Eating Local for Urban Families. Gluten-free and Dairy-free, too!

Tuesday, September 11

Too Much of a Good Thing

As part of this month’s Eat Local Challenge we pledged to try to limit our spending to $144.00 per week, per the Bureau of Labor Statistics (I’m trying to find the exact citation of this). I was worried about sticking to this, because I regularly spend that much or more in one trip to the store, and I go a few times a week.

And…we did go over by a good chunk, mainly because of poor planning and actually over-buying. But we still have spent much less than we normally do and eaten really well.

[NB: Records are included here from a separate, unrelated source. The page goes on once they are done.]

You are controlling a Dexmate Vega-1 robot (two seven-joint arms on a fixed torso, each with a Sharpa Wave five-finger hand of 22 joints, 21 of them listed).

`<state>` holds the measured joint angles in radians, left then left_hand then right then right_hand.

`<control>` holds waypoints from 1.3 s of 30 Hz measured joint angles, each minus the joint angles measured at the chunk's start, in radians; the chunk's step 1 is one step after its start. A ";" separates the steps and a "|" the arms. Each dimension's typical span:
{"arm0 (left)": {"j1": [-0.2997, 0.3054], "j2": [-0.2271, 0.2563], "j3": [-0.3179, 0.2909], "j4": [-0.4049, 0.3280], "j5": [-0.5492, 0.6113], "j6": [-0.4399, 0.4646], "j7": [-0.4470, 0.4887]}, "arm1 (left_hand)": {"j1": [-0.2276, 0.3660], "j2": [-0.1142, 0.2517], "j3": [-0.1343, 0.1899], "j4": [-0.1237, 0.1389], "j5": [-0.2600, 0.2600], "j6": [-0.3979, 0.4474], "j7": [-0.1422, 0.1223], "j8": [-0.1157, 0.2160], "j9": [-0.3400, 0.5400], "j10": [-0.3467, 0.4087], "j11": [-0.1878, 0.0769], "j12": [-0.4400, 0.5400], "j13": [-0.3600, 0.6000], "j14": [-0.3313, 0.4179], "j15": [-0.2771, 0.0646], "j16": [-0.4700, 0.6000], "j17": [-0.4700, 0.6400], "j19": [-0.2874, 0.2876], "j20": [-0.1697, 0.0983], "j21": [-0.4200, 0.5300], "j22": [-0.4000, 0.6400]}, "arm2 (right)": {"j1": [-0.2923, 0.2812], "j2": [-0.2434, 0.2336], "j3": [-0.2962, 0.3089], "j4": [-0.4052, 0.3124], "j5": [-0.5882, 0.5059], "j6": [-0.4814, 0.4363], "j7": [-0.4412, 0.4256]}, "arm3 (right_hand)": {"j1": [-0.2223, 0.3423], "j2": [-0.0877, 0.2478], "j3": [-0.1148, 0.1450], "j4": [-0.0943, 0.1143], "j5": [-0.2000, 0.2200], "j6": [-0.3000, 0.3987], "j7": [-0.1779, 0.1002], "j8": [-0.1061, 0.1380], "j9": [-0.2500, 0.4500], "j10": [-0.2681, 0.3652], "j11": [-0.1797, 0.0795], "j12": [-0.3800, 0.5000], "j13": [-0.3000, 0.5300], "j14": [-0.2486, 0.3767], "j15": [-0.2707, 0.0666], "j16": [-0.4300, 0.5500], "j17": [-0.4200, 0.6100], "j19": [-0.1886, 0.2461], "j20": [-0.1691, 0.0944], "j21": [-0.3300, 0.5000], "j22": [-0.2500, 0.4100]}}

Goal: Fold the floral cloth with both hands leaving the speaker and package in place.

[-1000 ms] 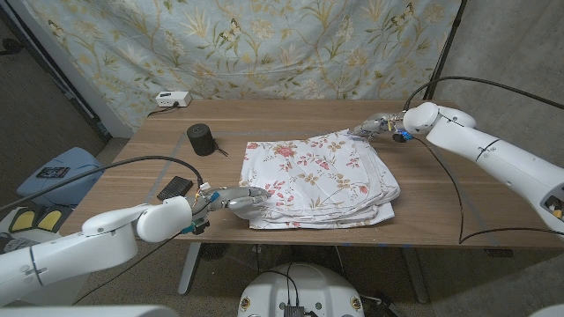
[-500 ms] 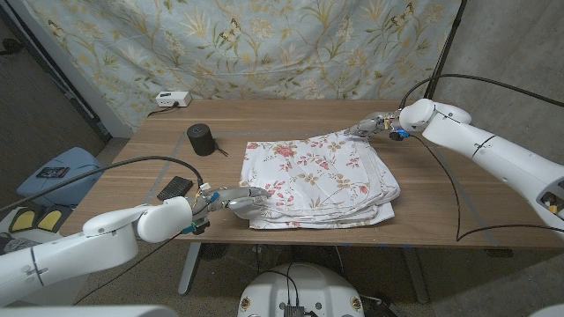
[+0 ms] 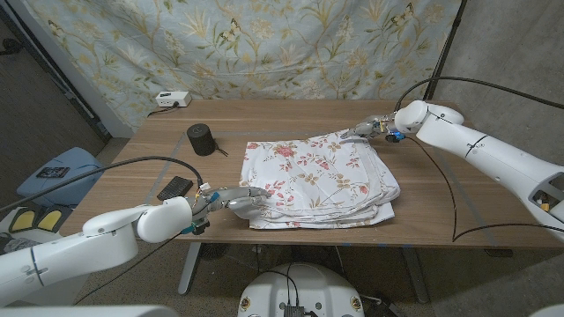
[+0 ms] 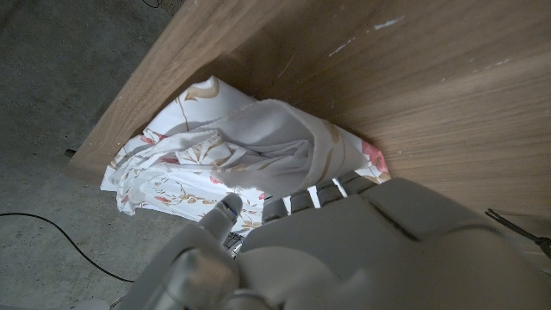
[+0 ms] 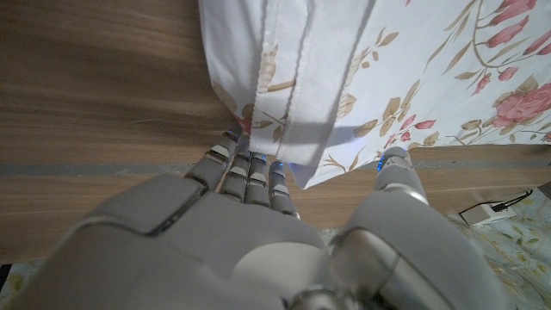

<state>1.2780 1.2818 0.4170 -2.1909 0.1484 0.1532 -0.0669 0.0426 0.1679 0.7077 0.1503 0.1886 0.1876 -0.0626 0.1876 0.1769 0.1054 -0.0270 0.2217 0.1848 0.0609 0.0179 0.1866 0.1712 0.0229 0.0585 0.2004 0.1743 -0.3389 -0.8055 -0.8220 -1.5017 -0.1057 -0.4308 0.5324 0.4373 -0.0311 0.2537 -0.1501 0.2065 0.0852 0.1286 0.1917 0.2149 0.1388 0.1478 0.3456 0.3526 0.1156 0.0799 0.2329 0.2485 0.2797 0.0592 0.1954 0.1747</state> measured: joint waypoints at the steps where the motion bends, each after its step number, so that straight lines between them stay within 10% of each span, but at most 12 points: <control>1: 0.000 0.000 0.000 0.000 0.000 0.000 0.000 | 0.000 0.000 0.000 0.000 0.000 0.000 0.000 0.000 0.000 0.000 0.000 0.000 0.000 0.000 0.000 0.000 0.000 0.000 0.000 0.000 0.000 | 0.002 0.001 -0.003 0.000 0.000 0.000 0.000 | 0.000 0.000 0.000 0.000 0.005 0.000 0.000 0.003 0.002 0.000 0.000 0.011 0.012 0.012 -0.003 0.006 0.006 0.000 0.000 0.000 0.000; 6: -0.002 0.000 0.000 0.002 0.000 0.002 0.000 | 0.001 -0.001 0.004 -0.004 0.000 -0.004 -0.004 0.000 0.000 0.000 0.000 -0.004 0.000 0.000 0.000 0.000 0.000 0.000 0.000 0.000 0.000 | 0.011 0.012 -0.019 -0.001 -0.024 -0.031 0.002 | 0.049 0.017 0.000 0.000 0.017 0.029 -0.003 0.032 0.016 0.008 -0.017 0.132 0.154 0.103 -0.034 0.065 0.076 0.043 0.007 0.012 0.003; 13: -0.003 0.001 0.001 0.003 -0.002 0.007 0.000 | 0.011 -0.002 0.010 -0.010 0.004 -0.007 -0.007 0.000 0.000 0.000 0.000 -0.007 0.000 0.000 0.000 0.000 0.000 0.000 0.000 0.001 0.000 | 0.014 0.028 -0.035 -0.001 -0.048 -0.063 -0.021 | 0.179 0.012 -0.034 -0.008 0.034 0.150 -0.012 0.110 0.068 0.056 -0.074 0.479 0.577 0.267 -0.116 0.274 0.306 0.155 -0.004 0.023 0.013; 20: -0.005 0.002 0.003 0.004 -0.002 0.009 0.000 | 0.015 -0.006 0.015 -0.015 0.004 -0.009 -0.009 0.000 0.000 0.000 0.000 -0.007 0.000 0.000 0.000 -0.006 0.000 -0.002 -0.002 0.005 0.001 | 0.014 0.044 -0.049 0.002 -0.061 -0.078 -0.039 | 0.247 0.009 -0.057 -0.004 0.049 0.224 -0.038 0.176 0.107 0.082 -0.105 0.626 0.783 0.301 -0.125 0.411 0.445 0.215 -0.012 0.032 0.021; 34: -0.012 -0.003 0.013 0.015 -0.001 0.009 -0.006 | 0.022 -0.006 0.026 -0.026 0.004 -0.009 -0.009 0.000 0.003 -0.009 0.002 -0.011 0.000 -0.004 0.004 -0.006 -0.004 -0.001 -0.001 0.005 0.000 | -0.003 0.062 -0.061 -0.036 -0.080 -0.163 -0.099 | 0.433 0.045 -0.094 -0.006 0.057 0.607 -0.151 0.514 0.252 0.524 -0.258 0.902 0.862 0.694 -0.165 0.696 0.587 0.609 -0.129 0.180 0.036; 39: -0.012 -0.003 0.015 0.016 -0.001 0.009 -0.006 | 0.026 -0.010 0.028 -0.028 0.004 -0.014 -0.014 0.000 0.004 -0.009 0.002 -0.011 0.000 -0.004 0.004 -0.005 -0.004 0.005 -0.006 0.004 0.000 | -0.003 0.066 -0.068 -0.057 -0.082 -0.198 -0.105 | 0.451 0.051 -0.094 -0.006 0.052 0.664 -0.166 0.573 0.281 0.576 -0.279 0.963 0.881 0.755 -0.192 0.696 0.597 0.670 -0.159 0.208 0.037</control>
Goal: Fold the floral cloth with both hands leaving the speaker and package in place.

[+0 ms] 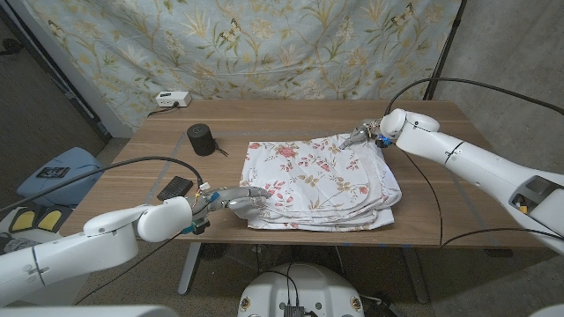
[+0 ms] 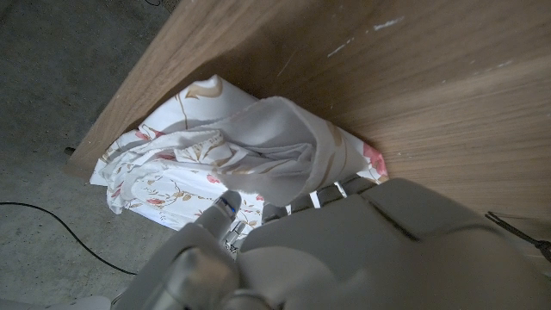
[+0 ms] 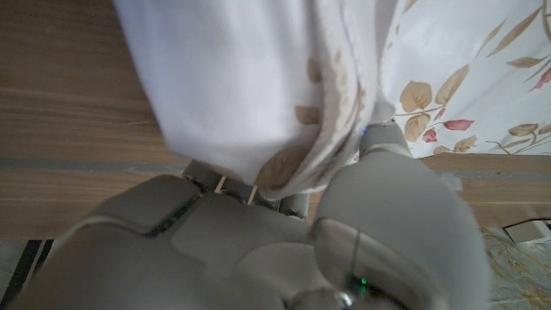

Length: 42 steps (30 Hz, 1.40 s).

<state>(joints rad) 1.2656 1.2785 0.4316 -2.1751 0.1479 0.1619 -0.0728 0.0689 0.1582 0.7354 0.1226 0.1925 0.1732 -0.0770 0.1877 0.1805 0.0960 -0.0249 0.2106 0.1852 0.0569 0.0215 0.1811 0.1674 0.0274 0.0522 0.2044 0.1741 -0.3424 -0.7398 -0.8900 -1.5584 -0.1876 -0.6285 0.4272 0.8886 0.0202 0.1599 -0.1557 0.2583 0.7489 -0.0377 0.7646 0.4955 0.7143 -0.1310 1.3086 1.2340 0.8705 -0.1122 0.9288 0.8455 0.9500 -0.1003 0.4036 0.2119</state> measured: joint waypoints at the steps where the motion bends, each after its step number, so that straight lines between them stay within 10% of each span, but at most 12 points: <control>1: 0.000 0.000 0.001 0.000 0.000 0.000 0.000 | 0.000 0.000 0.003 -0.003 0.000 0.000 0.000 0.000 0.000 0.000 0.000 0.000 0.000 0.000 0.000 0.000 0.000 0.000 0.000 0.000 0.000 | 0.001 0.000 -0.002 -0.004 -0.001 -0.012 -0.002 | 0.000 0.000 0.000 0.000 0.000 0.002 -0.002 0.001 0.003 0.000 0.000 0.004 0.000 0.005 0.000 0.000 0.000 0.002 -0.002 0.000 0.000; 42: 0.002 0.002 0.007 -0.001 -0.013 0.015 0.002 | 0.021 -0.006 0.019 -0.028 0.000 0.000 0.000 0.000 0.000 0.000 0.000 -0.004 0.000 0.000 0.000 -0.004 -0.001 0.000 0.000 0.001 0.001 | 0.214 0.022 -0.165 -0.154 -0.006 -0.275 0.174 | 0.061 0.024 0.004 0.004 -0.043 0.086 0.004 0.084 -0.010 0.126 -0.027 0.198 0.005 0.182 -0.061 -0.047 0.003 0.162 -0.076 0.111 0.007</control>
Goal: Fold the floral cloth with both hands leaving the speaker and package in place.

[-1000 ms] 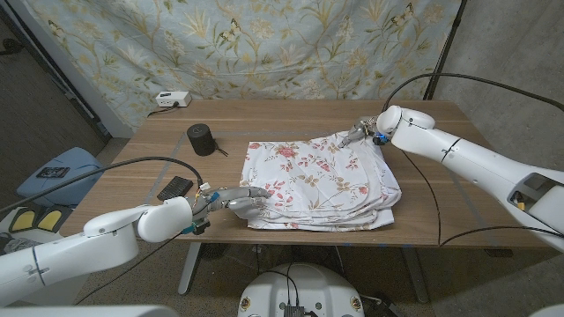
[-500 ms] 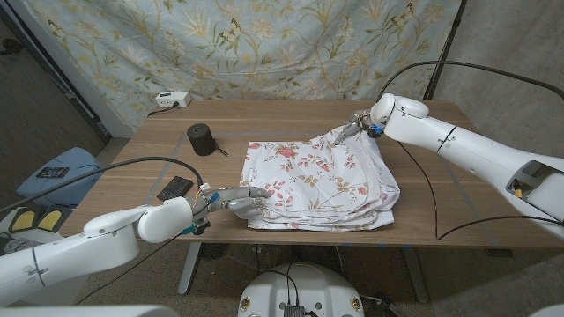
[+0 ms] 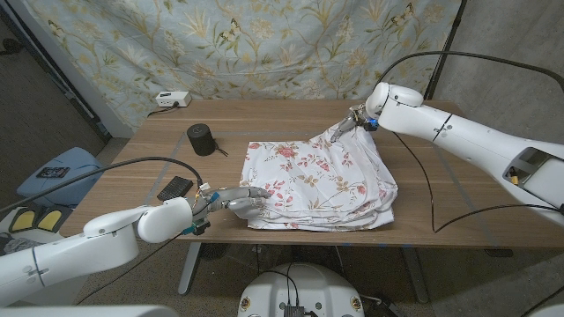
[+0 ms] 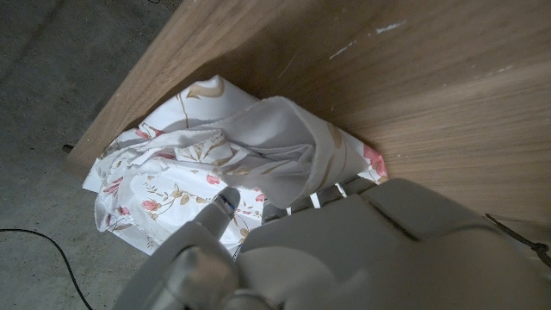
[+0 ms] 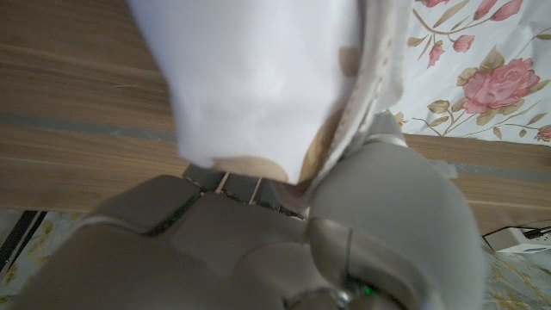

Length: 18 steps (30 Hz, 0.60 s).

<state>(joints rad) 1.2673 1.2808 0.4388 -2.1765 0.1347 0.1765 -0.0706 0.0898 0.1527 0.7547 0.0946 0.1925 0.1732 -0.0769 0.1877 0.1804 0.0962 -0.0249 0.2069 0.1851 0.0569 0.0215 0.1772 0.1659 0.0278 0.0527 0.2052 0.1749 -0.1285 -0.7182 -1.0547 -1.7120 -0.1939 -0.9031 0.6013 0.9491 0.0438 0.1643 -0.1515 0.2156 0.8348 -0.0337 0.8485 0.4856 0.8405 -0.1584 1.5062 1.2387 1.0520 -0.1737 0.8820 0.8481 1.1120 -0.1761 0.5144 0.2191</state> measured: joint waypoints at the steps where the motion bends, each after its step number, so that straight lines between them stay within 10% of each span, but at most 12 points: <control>1: 0.000 0.000 0.000 0.000 -0.001 0.000 0.000 | 0.001 -0.001 0.003 -0.003 0.000 0.000 0.000 0.000 0.000 -0.001 -0.001 0.000 0.000 0.000 0.000 0.000 0.000 0.000 0.000 0.000 0.000 | 0.005 0.001 -0.004 -0.003 0.000 0.000 0.000 | 0.001 -0.001 0.000 0.000 -0.001 0.008 0.000 0.004 -0.006 0.006 -0.001 0.008 -0.001 0.011 -0.004 -0.004 -0.003 0.012 -0.005 0.005 -0.001; 18: 0.000 -0.003 0.002 0.005 -0.011 -0.008 0.002 | 0.019 0.000 0.004 -0.020 0.000 -0.004 -0.004 0.000 0.000 -0.005 -0.005 0.000 0.000 -0.005 0.005 0.000 0.000 0.001 0.001 -0.001 0.000 | 0.053 0.018 -0.039 -0.054 0.015 -0.067 -0.018 | 0.071 -0.002 0.006 -0.006 -0.027 0.089 0.011 0.025 -0.097 0.059 -0.023 0.053 -0.005 0.221 -0.053 -0.050 -0.060 0.172 -0.029 0.101 -0.015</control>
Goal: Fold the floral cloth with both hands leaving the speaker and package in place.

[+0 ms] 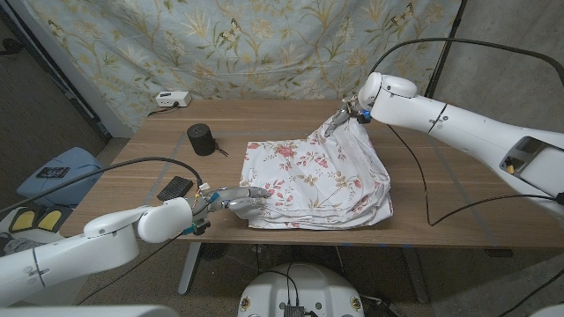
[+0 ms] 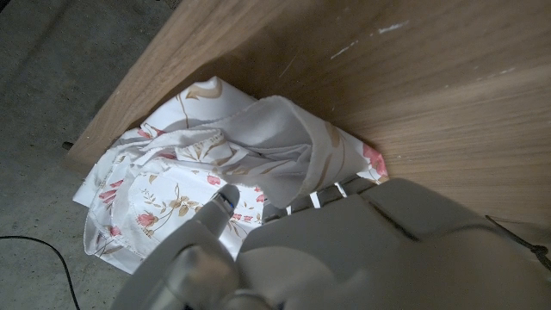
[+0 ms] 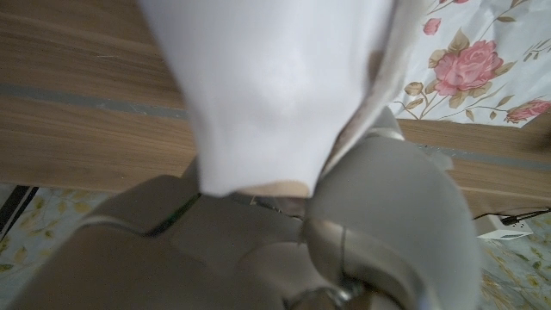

I wonder what the hell I’ve been spending my money on all this time.

I started the tally on August 29th because that was the day I did shopping at the farmers market for food that would carry us through that first weekend. By the end of the week we went over by $27.00 on groceries, mainly due to the sweet generosity of my husband (more on that later). And there was one desperate trip to Burgerville, a fast-food joint dedicated to local foods, to the tune of $11.50.

Then that Sunday evening Aaron and went to dinner at Pizza Fino, a locally-owned Italian place down the street from us, but that was not family food, that was marriage maintenance. (I am a huge believer in date night.)

Also, my loving husband, bless his heart, ran to the store to get wine for our dinner that first Friday night, which happened to be our 11th wedding anniversary. I gave him a budget of $8 per bottle, but he assumed I’d want Pinot Noir, my favorite type of wine, and it’s hard to find a good Pinot under $20. He did find one that was pretty decent, if a little simple, for about $15 on the Jezebel label from Daedalus Cellars in Dundee, Oregon. He also bought their Pinot Blanc, which was also nice and dry, very refreshing after a long weekend of yard work in hot weather. And local! Though around here local wine is pretty commonplace.

This second week I went to the farmers market and automatically got $40 in tokens. I can see now that was a mistake. I bought $40 worth of food and now I have to frantically figure out what to do with it all before it goes bad. It’s too much, even though I’m freezing some. I have to cut back.

Then, at the Alberta Co-Op, I was starting to feel deprived of quick, protein-rich snacks and bought too many hazelnuts and this super expensive trail mix. All local! But more than we needed. And just too expensive.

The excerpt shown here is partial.